Чаепитие уже подходило к концу. Мужчины еще продолжали беседу и допивали чай — папаша Жуайез во всем был очень медлителен, так как поминутно уносился в мир своих фантазий, — а девушки принялись за работу: стол покрылся плетеными корзинками, вышиванием, красивой шерстью, которая своими яркими оттенками оживляла поблекшие цветы старой ковровой скатерти. Снова, как и в первый вечер, девушки, к большому удовольствию Поля де Жери, уселись в кружок под яркой лампой с огромным абажуром. Впервые проводил он так вечер в Париже. Этот вечер напомнил ему другие вечера, канувшие в далекое прошлое, когда раздавался такой же мелодичный смех, с таким же легким звяканьем клались на стол ножницы, игла делала такие же стежки по полотну, с тем же шелестом переворачивались страницы. Он вспомнил лица близких ему, навсегда ушедших людей, которые, так же склонившись, сидели под семейной лампой, увы, столь внезапно погасшей…
Приобщившись к этому милому тесному кружку, он с тех пор уже не покидал его. Он брал уроки в присутствии молодых девушек и разрешал себе вступать с ними в разговор, когда старик закрывал свой гроссбух. Здесь он отдыхал от светского вихря, в который вовлекал его роскошный образ жизни Набоба. Атмосфера простоты и порядочности благотворно действовала на него; здесь он пытался излечиться от ран, которые беспощадно наносила его сердцу рука, скорее равнодушная, чем жестокая.
«Одни женщины меня ненавидели,[29] другие любили. Та же, которая причинила мне больше всего страданий, не чувствовала ко мне ни ненависти, ни любви». Такую женщину, о которой говорит Гейне, встретил Поль. Фелиция была полна радушия и сердечности к нему; никого она не встречала так приветливо. Она дарила его особой улыбкой, в которой удовольствие, испытываемое художником при виде излюбленного типа красоты, сочеталось с удовлетворением пресыщенного ума, радовавшегося всякой новизне, какой бы скромной она ни была.
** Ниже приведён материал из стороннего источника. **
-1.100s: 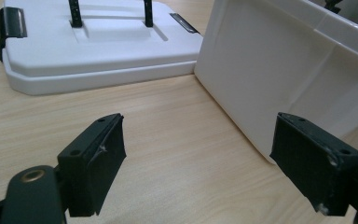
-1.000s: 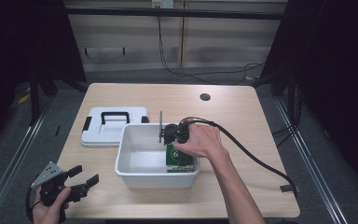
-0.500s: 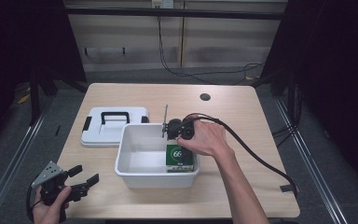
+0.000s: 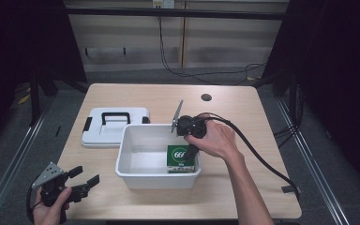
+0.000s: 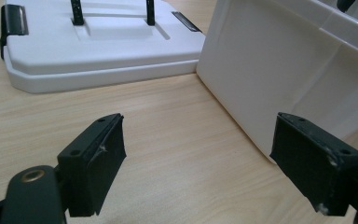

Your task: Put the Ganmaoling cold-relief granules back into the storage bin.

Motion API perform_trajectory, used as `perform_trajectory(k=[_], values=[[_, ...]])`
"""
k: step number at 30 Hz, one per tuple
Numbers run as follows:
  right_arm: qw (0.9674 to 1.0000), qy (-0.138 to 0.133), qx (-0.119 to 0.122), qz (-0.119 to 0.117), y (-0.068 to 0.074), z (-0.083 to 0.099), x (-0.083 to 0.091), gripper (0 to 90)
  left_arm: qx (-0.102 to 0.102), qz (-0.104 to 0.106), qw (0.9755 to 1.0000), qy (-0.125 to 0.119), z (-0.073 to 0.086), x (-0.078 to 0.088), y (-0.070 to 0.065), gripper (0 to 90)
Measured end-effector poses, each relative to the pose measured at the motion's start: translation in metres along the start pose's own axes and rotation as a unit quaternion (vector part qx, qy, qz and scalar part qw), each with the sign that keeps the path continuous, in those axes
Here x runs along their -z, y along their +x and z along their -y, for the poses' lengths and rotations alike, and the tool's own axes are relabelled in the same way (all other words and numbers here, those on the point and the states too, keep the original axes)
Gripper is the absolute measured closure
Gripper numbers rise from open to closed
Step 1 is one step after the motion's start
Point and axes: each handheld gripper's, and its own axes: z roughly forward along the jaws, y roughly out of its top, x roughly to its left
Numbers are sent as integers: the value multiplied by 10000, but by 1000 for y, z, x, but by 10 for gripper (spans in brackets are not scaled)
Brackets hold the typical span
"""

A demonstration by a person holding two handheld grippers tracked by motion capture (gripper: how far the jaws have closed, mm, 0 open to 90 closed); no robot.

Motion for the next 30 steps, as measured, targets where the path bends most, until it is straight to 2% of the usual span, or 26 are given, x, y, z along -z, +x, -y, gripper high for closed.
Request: perform_trajectory(k=[3, 4, 9, 12, 13, 14, 18, 20, 25, 30], values=[[9992, -391, -94, -6, 0, 5, 7, 142, 17, 3, 10000, -7, 1, 1, 0, 170], [9992, -391, -94, -6, 0, 5, 7, 142, 21, 3, 10000, -14, 1, 1, 0, 170], [9963, -843, -164, 28, 3, 14, 14, 142, 16, 1, 10000, -2, 0, 0, 0, 170], [9923, -1223, -199, 69, 4, 22, 17, 141, 18, -7, 10000, -2, 0, 1, 0, 170], [9888, -1464, -259, 117, 5, 28, 21, 140, 2, -3, 10000, 0, 1, 1, 0, 170], [9888, -1464, -259, 117, 5, 28, 21, 140, 21, -10, 10000, -6, 1, 1, 0, 170], [9793, -1994, -308, 142, 10, 42, 29, 138, 17, -9, 10000, 1, 0, 1, 0, 170], [9755, -2177, -320, 59, 12, 48, 31, 140, 10, -17, 10000, -2, 0, 0, 0, 170], [9695, -2401, -462, 174, 17, 62, 37, 141, 51, -38, 10000, -26, 0, 0, 0, 171], [9669, -2479, -527, 303, 21, 78, 43, 141, 78, -53, 9999, -55, 0, 1, 1, 170]])
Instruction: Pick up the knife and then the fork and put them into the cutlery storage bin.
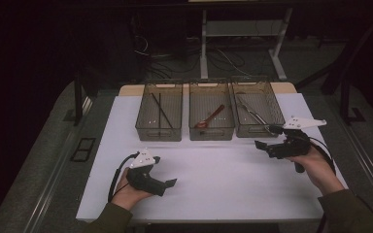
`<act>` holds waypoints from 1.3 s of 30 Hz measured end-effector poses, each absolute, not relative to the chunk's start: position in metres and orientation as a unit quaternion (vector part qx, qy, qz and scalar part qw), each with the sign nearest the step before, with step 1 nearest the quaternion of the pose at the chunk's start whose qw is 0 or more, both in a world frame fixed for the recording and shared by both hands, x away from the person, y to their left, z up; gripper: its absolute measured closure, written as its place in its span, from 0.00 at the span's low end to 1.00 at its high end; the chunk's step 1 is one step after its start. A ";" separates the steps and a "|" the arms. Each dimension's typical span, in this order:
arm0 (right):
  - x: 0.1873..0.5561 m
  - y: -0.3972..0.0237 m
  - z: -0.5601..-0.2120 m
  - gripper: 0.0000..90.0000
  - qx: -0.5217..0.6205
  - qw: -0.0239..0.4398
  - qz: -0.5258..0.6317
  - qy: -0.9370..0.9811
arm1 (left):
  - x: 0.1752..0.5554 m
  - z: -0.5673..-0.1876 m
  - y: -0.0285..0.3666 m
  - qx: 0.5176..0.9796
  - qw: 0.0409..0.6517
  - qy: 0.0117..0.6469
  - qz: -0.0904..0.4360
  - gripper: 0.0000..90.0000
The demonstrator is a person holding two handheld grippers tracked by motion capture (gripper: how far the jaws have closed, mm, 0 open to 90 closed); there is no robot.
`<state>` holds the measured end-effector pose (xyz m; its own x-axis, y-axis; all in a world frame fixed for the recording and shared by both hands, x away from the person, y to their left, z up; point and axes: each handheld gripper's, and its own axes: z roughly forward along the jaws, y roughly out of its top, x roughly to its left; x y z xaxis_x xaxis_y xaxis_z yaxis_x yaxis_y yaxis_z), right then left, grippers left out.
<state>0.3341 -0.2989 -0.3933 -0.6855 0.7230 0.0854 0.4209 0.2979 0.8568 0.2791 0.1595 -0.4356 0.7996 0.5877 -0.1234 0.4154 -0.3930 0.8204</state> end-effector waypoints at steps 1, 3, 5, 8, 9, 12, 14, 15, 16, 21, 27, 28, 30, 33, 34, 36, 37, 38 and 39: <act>0.333 -0.299 -0.395 0.16 0.362 0.161 0.468 0.790 | 0.279 -0.436 0.160 0.829 0.461 0.302 0.094 0.00; 0.328 -0.298 -0.399 0.16 0.360 0.160 0.468 0.791 | 0.279 -0.435 0.160 0.829 0.461 0.302 0.093 0.00; 0.324 -0.297 -0.403 0.16 0.359 0.157 0.470 0.791 | 0.279 -0.435 0.160 0.829 0.461 0.302 0.093 0.00; 0.318 -0.296 -0.408 0.16 0.359 0.153 0.471 0.791 | 0.279 -0.435 0.160 0.829 0.462 0.302 0.092 0.00; 0.316 -0.296 -0.410 0.16 0.358 0.153 0.472 0.791 | 0.278 -0.435 0.160 0.829 0.462 0.302 0.092 0.00; 0.308 -0.295 -0.415 0.16 0.358 0.147 0.476 0.790 | 0.278 -0.434 0.160 0.828 0.463 0.302 0.093 0.00; 0.304 -0.295 -0.418 0.16 0.356 0.145 0.477 0.790 | 0.278 -0.434 0.160 0.827 0.464 0.303 0.094 0.00; 0.301 -0.295 -0.419 0.16 0.355 0.144 0.478 0.790 | 0.278 -0.434 0.160 0.827 0.465 0.303 0.094 0.00; 0.299 -0.295 -0.421 0.16 0.354 0.141 0.481 0.790 | 0.278 -0.434 0.160 0.827 0.465 0.302 0.094 0.00; 0.289 -0.297 -0.427 0.16 0.356 0.133 0.488 0.786 | 0.277 -0.433 0.160 0.827 0.465 0.301 0.094 0.00; 0.278 -0.300 -0.432 0.16 0.360 0.125 0.495 0.781 | 0.277 -0.433 0.160 0.826 0.467 0.301 0.093 0.00; 0.277 -0.301 -0.432 0.16 0.359 0.126 0.496 0.780 | 0.277 -0.433 0.160 0.826 0.467 0.301 0.093 0.00; 0.274 -0.301 -0.433 0.16 0.359 0.124 0.498 0.779 | 0.276 -0.433 0.160 0.826 0.469 0.300 0.093 0.00; 0.270 -0.303 -0.435 0.16 0.361 0.120 0.499 0.778 | 0.276 -0.433 0.160 0.825 0.469 0.300 0.093 0.00; 0.269 -0.303 -0.436 0.16 0.362 0.120 0.498 0.779 | 0.276 -0.433 0.160 0.826 0.469 0.299 0.093 0.00; 0.268 -0.303 -0.437 0.16 0.361 0.119 0.496 0.781 | 0.276 -0.433 0.160 0.826 0.469 0.298 0.093 0.00; 0.267 -0.303 -0.437 0.16 0.359 0.119 0.495 0.782 | 0.276 -0.433 0.160 0.826 0.469 0.299 0.093 0.00; 0.267 -0.303 -0.438 0.16 0.360 0.118 0.494 0.783 | 0.276 -0.433 0.159 0.826 0.470 0.299 0.093 0.00; 0.267 -0.304 -0.439 0.16 0.359 0.119 0.493 0.784 | 0.276 -0.433 0.159 0.826 0.469 0.299 0.093 0.00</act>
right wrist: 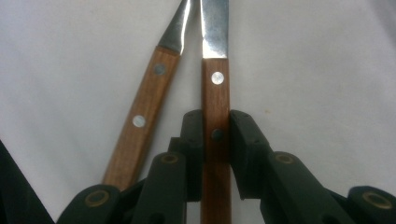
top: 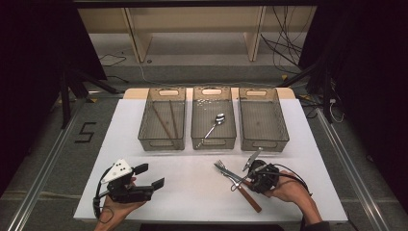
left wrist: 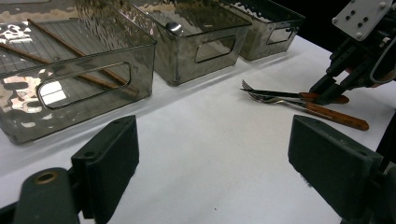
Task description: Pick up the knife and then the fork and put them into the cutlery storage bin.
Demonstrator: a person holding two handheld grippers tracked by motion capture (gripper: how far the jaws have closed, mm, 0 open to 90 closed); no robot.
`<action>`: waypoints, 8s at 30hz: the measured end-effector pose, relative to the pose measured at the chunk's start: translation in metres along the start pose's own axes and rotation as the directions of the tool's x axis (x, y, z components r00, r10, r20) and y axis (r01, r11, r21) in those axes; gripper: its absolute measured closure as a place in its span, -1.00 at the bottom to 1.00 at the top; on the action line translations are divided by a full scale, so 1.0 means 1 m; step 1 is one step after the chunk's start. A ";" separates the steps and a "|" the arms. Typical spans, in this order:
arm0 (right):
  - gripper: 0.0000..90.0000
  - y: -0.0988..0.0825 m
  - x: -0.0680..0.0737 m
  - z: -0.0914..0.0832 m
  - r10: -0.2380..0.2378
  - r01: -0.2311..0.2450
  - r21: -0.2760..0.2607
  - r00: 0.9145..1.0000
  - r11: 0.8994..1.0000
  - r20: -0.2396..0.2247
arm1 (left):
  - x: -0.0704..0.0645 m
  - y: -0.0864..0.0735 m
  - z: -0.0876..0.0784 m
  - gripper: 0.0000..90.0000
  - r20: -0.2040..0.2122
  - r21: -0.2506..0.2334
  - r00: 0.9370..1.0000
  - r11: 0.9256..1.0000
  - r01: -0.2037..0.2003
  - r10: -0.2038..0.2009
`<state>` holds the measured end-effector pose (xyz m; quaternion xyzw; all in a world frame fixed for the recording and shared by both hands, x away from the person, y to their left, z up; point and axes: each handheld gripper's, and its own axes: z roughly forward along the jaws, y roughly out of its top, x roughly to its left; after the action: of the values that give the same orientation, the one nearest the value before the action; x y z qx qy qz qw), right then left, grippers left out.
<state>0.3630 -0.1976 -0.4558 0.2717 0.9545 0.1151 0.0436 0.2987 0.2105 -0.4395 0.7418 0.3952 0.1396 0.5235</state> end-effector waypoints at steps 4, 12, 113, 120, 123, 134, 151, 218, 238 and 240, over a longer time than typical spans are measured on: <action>0.71 0.000 -0.001 -0.002 0.008 -0.008 -0.023 1.000 1.000 -0.009 | 0.000 0.000 0.000 -0.65 -0.001 -0.002 1.000 1.000 0.001 -0.001; 0.71 -0.002 -0.007 -0.023 0.047 -0.046 -0.102 0.999 0.994 0.009 | 0.001 0.000 -0.001 -0.65 -0.003 -0.003 1.000 1.000 0.001 -0.001; 0.23 0.051 -0.142 -0.052 0.575 -0.547 -0.371 0.817 0.750 -0.044 | 0.002 0.000 -0.004 -0.65 -0.004 -0.055 1.000 0.998 0.011 -0.011; 0.01 0.049 -0.122 -0.070 0.525 -0.488 -0.418 0.850 0.766 -0.030 | 0.002 0.000 -0.004 -0.65 -0.004 -0.054 1.000 0.998 0.009 -0.010; -0.10 0.047 -0.114 -0.078 0.509 -0.466 -0.436 0.861 0.769 -0.023 | 0.002 0.000 -0.004 -0.65 -0.004 -0.053 1.000 0.999 0.009 -0.010; -0.26 0.039 -0.080 -0.085 0.451 -0.402 -0.469 0.892 0.786 -0.008 | 0.002 0.000 -0.003 -0.65 -0.006 -0.053 1.000 0.999 0.011 -0.011; -0.37 0.019 -0.040 -0.073 0.399 -0.359 -0.430 0.917 0.828 0.002 | 0.002 0.000 -0.004 -0.65 -0.008 -0.057 1.000 0.998 0.009 -0.009; 0.71 0.013 0.035 0.004 0.202 -0.201 -0.025 0.979 0.979 0.018 | 0.001 0.000 -0.004 -0.65 -0.009 -0.058 1.000 0.998 0.003 -0.003; 0.72 0.028 -0.014 -0.064 0.271 -0.256 -0.303 0.963 0.918 0.007 | 0.002 0.000 -0.005 -0.65 -0.012 -0.058 1.000 0.998 0.001 -0.002; 0.72 0.031 -0.021 -0.070 0.284 -0.265 -0.326 0.959 0.907 0.012 | 0.002 0.000 -0.005 -0.65 -0.012 -0.061 1.000 0.998 0.005 -0.006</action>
<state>0.3858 -0.1968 -0.3798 0.3959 0.8735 0.2657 0.0987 0.2968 0.2153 -0.4382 0.7236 0.3960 0.1545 0.5438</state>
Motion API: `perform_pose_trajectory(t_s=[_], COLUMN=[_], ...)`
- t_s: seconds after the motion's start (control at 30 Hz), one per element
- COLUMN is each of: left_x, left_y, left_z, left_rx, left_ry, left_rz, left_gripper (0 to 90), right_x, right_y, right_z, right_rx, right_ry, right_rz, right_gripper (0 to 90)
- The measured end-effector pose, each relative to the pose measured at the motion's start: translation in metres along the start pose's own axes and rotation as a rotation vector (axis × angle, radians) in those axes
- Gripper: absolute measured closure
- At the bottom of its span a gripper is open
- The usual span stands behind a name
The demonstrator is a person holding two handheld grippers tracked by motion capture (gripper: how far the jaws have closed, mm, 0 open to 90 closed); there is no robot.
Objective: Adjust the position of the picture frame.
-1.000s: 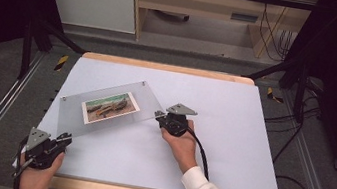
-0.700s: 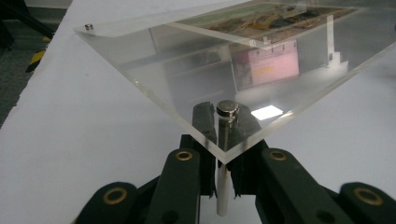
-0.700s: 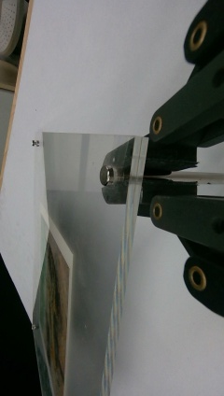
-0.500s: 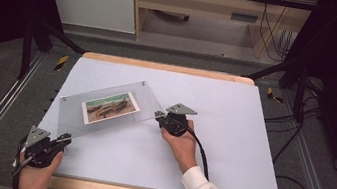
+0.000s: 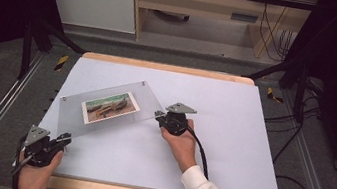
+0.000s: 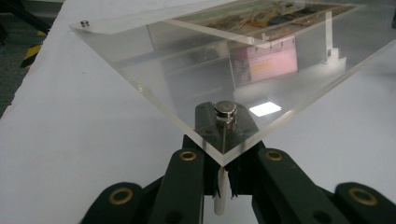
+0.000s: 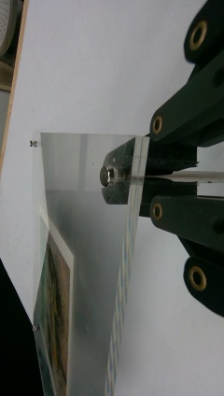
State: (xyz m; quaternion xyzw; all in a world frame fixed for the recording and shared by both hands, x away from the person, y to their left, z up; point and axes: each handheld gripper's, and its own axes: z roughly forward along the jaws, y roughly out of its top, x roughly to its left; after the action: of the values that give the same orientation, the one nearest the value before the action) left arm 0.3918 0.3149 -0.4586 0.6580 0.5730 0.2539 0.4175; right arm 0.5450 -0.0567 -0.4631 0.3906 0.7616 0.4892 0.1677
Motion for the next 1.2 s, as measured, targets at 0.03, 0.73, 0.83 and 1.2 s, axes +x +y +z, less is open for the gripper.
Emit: perform_pose_trajectory(t_s=[0.03,0.73,0.83,1.2], left_x=[0.0002,0.0026,0.0014,0.0001], left_y=[-0.0001,0.0002,0.0017,0.0074], left_z=[0.0003,0.0053,0.0038,-0.0027], left_rx=[-0.003,-0.022,-0.036,-0.063], left_ry=[-0.003,-0.02,-0.003,0.029], left_rz=[-0.001,-0.008,0.005,0.027], left_gripper=[83.4,83.6,83.8,83.4], right_x=[0.0001,-0.0004,0.0004,0.0056], right_y=[0.0003,0.0005,0.0017,0.0071], right_z=[0.0001,0.0003,-0.0007,-0.0055], right_rx=[0.0,0.0,-0.009,-0.051], right_ry=[-0.001,0.0,0.002,-0.003], right_rz=[0.0,0.007,-0.008,-0.039], right_gripper=[84.4,84.2,84.8,85.4])
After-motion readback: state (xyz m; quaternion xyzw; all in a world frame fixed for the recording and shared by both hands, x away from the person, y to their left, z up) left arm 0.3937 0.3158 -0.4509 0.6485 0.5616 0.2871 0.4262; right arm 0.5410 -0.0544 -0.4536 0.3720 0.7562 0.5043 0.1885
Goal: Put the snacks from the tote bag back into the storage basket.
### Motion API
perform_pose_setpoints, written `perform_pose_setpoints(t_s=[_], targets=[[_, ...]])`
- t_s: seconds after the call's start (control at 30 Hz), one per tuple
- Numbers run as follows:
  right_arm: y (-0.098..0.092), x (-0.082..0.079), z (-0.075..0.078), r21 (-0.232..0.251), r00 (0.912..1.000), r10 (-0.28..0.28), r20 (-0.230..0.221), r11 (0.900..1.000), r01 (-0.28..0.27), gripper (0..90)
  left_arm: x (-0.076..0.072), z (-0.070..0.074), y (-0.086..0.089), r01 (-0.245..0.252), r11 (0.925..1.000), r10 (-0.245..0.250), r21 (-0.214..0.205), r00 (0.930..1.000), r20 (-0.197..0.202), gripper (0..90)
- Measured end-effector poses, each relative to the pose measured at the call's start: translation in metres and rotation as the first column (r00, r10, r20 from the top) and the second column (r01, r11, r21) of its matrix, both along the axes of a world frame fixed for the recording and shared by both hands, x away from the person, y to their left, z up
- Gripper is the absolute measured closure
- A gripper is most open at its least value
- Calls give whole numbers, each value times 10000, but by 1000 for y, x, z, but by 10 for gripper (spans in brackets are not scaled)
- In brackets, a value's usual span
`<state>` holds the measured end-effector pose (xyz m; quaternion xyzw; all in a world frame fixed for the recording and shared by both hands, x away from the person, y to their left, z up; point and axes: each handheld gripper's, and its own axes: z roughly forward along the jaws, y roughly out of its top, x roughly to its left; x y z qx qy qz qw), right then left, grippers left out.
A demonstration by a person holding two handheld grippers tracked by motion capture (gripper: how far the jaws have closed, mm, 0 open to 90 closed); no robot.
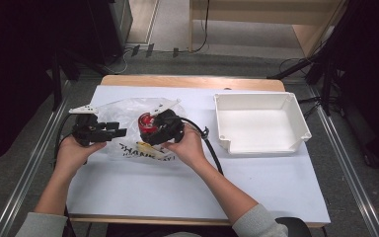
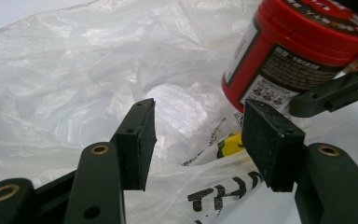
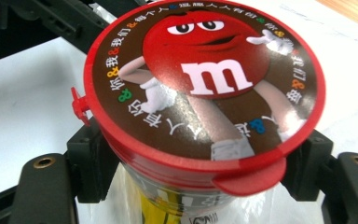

Ей нравились в нем сдержанность, нехарактерная для южанина, прямота его суждений, чуждых шаблону артистической и светской среды, которым легкий местный акцент придавал особую живость. До чего все это было непохоже на вульгарные жесты ее товарищей, которые выражали одобрение, оттопыривая, как мальчишки, большой палец, на их шумные восторги, когда она ставила на место какого-нибудь зарвавшегося наглеца, на сюсюканье молодых фатов, расточавших ей комплименты: «Пьелестно», «Очень миио»- и посасывавших при этом набалдашник своей трости. Поль де Жери вел себя совершенно иначе. Она прозвала его Минервой за наружное спокойствие и точеный профиль. Увидев его еще издали, она кричала:
— А, вот и Минерва! Здравствуйте, прекрасная Минерва! Положите ваш шлем и давайте поболтаем.
Но этот непринужденный тон, тон сестры, которая обращается к брату, убеждал молодого человека в безнадежности его любви. Он прекрасно сознавал, что дружеское расположение женщины, лишенное нежности, ничего ему не сулит и что с каждым днем он теряет прелесть новизны в глазах этой девушки, которая была разочарована с самого рождения, которая, казалось, отжила свой век и все, что видела и слышала, воспринимала лишь как повторение пройденного. Фелиция скучала. Одно только искусство способно было ее развлечь, вырвать из окружающей обстановки, перенести в ослепительное волшебное царство, откуда она возвращалась разбитой, удивляясь своему пробуждению, похожему на падение с большой высоты. Она сравнивала себя с медузой, которая переливается всеми цветами радуги в прохладе катящихся волн и умирает на берегу, распадаясь на множество студенистых хлопьев. Во время творческого затишья, когда бездеятельная мысль задерживает в отяжелевшей руке стеку, Фелиция, лишенная единственного морального стимула, ожесточалась, делалась неприступной, безбожно всех дразнила, становясь жертвой низменных чувств, торжествующих над утомленными от жизни глубокими умами. После того как ей удавалось довести до слез всех, кого она любила, воскресить в себе самые горестные воспоминания, расшевелить свои самые тяжелые мысли, исчерпать до дна свою мертвящую скуку, она давала выход тому, что еще оставалось от ее тоски, — такие чудачества были ей свойственны даже в самые горькие минуты — в реве истомленного дикого зверя, в бурном зевке (она его называла «воем шакала в пустыне»), заставлявшем бледнеть милую Кренмиц, застигнутую врасплох в ее безмятежном покое.